- What is needed -
Exact reproduction of the listing is required. Pictures are not reproduced.

- Given material -
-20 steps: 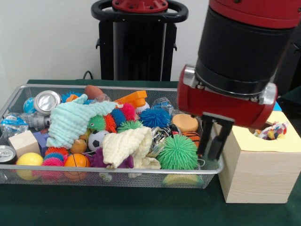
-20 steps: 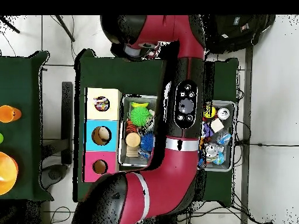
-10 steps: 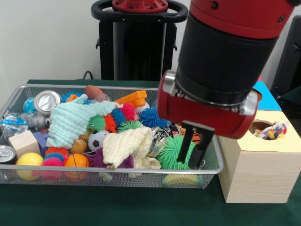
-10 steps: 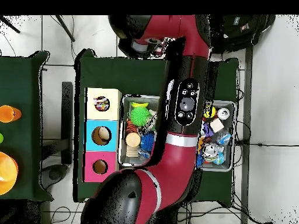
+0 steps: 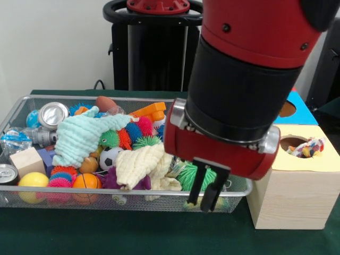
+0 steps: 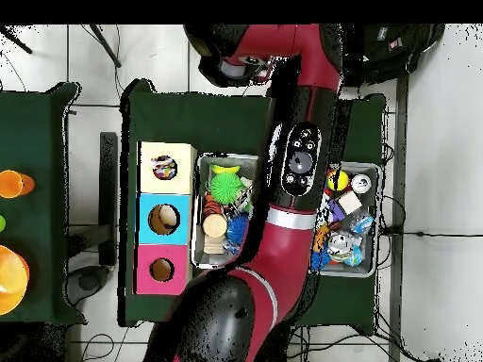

- Answer below -
-20 steps: 
-20 steps: 
-10 steps: 
-10 steps: 
+0 steps: 
+0 steps: 

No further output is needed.